[Development] Build system for Qt 6

Christian Gagneraud chgans at gmail.com
Wed Oct 31 11:26:40 CET 2018


On Wed, 31 Oct 2018 at 22:47, Christian Kandeler
<Christian.Kandeler at qt.io> wrote:
>
> On Wed, 31 Oct 2018 10:44:43 +1300
> Christian Gagneraud <chgans at gmail.com> wrote:
>
> > On Wed, 31 Oct 2018 at 10:27, Thiago Macieira <thiago.macieira at intel.com> wrote:
> > > On Tuesday, 30 October 2018 13:56:45 PDT NIkolai Marchenko wrote:
> > > The only thing I'm criticising is that its proper chance involves Qt being the
> > > guinea pig. Find someone else instead and grow your community. Get track
> > > record for building, cross-compiling, working with weird set ups,
> > > containerised build environments, build farms, etc. Don't ask Qt to switch to
> > > it until you've done that work.
> >
> > !?!
> > What make you think qbs cannot be used in such environments?That all
> > very basic stuff to me.
> > - cross-compiling: Qbs support *out of the box* all "standard" OS
> > *and* "standard" toolchains.
> > - working with weird set ups: what does that even mean? That a very
> > vague statement.
> > - containerised build: any build system can run in a container, that's
> > orthogonal.
> > - build farms: Against what is the problem with build farm, i don't get it.
> > - etc: again, can you elaborate? that's very vague.
> >
> > I've used Qbs to build a Desktop SW for Windows + MacOS + Linux, all
> > producing platform specific installers.
> > It was a breeze.
> > I've used it to build a 1.5 million SLOC SW, with complex build
> > matrix. The only reason we dropped it, was because of lack of
> > integration:
> > QtCreator is the only IDE that knows Qbs, as i reported on Qbs mailing
> > long time ago, Qbs won't take off without XCode, Visual Stidio, Visual
> > Code, Eclipse, ... integration.
> > And, so far, we failed at switching to CMake, the build matrix is too complex.
>
> So what *are* you using now? Just curious.
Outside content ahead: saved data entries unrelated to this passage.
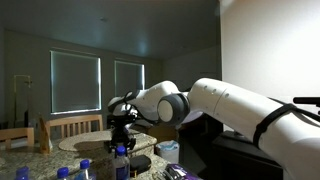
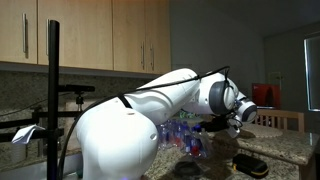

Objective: Move the cable and the empty bottle to the front.

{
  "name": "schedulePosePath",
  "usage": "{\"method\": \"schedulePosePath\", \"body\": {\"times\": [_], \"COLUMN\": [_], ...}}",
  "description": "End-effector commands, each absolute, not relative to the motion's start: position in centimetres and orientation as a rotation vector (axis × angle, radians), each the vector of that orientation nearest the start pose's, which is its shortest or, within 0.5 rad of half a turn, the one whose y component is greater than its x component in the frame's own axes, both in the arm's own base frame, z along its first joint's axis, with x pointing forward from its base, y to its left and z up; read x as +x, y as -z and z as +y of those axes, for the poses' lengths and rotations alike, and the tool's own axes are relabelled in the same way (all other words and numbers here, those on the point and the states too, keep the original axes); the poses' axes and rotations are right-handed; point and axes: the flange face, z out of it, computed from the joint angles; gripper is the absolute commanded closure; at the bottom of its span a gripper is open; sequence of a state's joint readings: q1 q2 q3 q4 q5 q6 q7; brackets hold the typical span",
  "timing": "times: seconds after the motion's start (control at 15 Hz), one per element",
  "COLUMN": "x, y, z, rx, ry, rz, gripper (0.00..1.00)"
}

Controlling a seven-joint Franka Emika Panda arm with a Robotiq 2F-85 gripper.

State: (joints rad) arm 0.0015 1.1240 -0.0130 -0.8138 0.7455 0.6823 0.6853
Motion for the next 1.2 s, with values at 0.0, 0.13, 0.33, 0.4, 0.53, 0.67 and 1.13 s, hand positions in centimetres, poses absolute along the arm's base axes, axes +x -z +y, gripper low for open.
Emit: {"method": "schedulePosePath", "body": {"times": [0.0, 0.13, 0.33, 0.4, 0.53, 0.67, 1.13], "x": [64.9, 65.0, 65.3, 65.4, 65.7, 65.8, 65.8], "y": [-24.7, -24.4, -24.2, -24.2, -24.2, -24.1, -22.9], "z": [8.7, 8.6, 8.4, 8.2, 7.8, 7.6, 8.4], "rx": [-2.114, -2.105, -2.089, -2.083, -2.064, -2.045, -2.003], "ry": [-1.842, -1.829, -1.806, -1.791, -1.766, -1.759, -1.770], "rz": [0.468, 0.455, 0.433, 0.426, 0.410, 0.405, 0.377], "gripper": [0.87, 0.87, 0.87, 0.87, 0.87, 0.87, 0.87]}}
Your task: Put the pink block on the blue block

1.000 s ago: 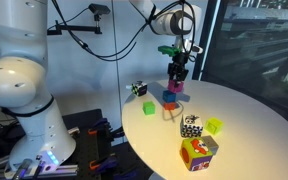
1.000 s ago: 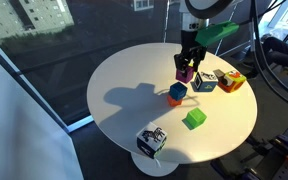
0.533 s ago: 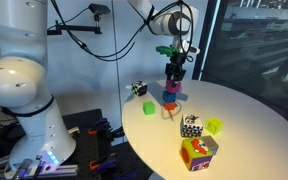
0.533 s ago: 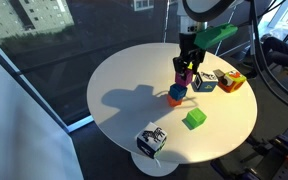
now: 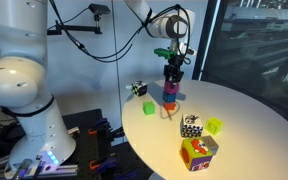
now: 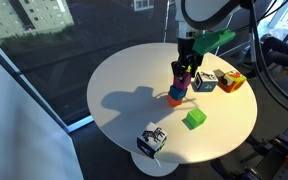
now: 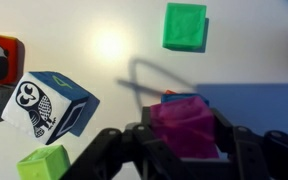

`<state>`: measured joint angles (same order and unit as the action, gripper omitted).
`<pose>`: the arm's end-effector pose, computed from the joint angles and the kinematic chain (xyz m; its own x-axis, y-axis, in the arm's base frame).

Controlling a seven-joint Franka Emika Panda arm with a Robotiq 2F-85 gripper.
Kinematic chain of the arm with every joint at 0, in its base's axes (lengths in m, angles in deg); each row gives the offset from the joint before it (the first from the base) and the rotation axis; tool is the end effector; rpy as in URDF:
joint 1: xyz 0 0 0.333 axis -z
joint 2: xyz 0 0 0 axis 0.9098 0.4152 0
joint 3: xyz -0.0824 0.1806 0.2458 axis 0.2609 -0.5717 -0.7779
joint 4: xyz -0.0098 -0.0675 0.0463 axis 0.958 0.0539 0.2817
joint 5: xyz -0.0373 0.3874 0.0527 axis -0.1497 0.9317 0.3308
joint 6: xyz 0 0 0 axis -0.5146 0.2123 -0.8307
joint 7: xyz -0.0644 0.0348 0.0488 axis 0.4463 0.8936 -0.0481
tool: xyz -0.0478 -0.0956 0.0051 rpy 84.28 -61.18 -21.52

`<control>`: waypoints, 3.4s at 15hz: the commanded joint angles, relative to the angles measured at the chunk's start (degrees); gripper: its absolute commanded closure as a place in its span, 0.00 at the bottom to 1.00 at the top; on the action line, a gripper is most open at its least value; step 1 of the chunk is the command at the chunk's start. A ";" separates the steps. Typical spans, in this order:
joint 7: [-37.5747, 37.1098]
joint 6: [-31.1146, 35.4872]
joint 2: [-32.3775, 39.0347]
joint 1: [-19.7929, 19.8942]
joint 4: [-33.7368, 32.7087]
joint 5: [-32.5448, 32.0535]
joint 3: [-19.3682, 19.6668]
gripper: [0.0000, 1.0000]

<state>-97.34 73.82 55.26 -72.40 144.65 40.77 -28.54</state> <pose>0.5824 0.0862 0.3254 0.9810 -0.0373 -0.1904 -0.0218 -0.9963 0.0826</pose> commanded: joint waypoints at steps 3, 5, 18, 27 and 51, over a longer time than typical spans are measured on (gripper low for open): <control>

Drum roll..... vcxproj + python + qmake!
This is close to a 'hand crafted' build system, it is dirty, fragile,
but "it works" (tm).
The middle man, python, is where we have full freedom to do the dirty
tweaking job.
We even have python code that "fix" the generated Makefiles, when needed.
Absolutely nobody likes this solution, it is heinous,  but it is the
only one that fulfill all our requirements.
With enough energy, i'm sure this whole thing could be switched to
Qbs, CMake or even qmake.
But I do believe that Qbs would be the cleanest solution.
Now, of these 3 build systems, CMake is the only one that is supported
by Visual Studio (I was told), and although i do not use it, this is
the most common IDE here.

We do hundreds of builds per days, for ca. 15 different build
configurations, and we do that in containers, in a build farm.
We're even experimenting with Windows native containers, and
off-loading our local build farm in the cloud.
We build the whole custom embedded Linux OS as well, a bunch of
in-house shell scripts that have to deal with at least the most common
build systems.
We have tera-bytes of artifacts every day. We generate firmwares for
at least 50 commercial products, every day.
Yes it's not an easy job, and CMake vs qmake vs Qbs doesn't influence
the number of issue we have to face.

Hence my criticism toward Thiago's requirements and arguments. I don't
buy a single line of what he said in this thread.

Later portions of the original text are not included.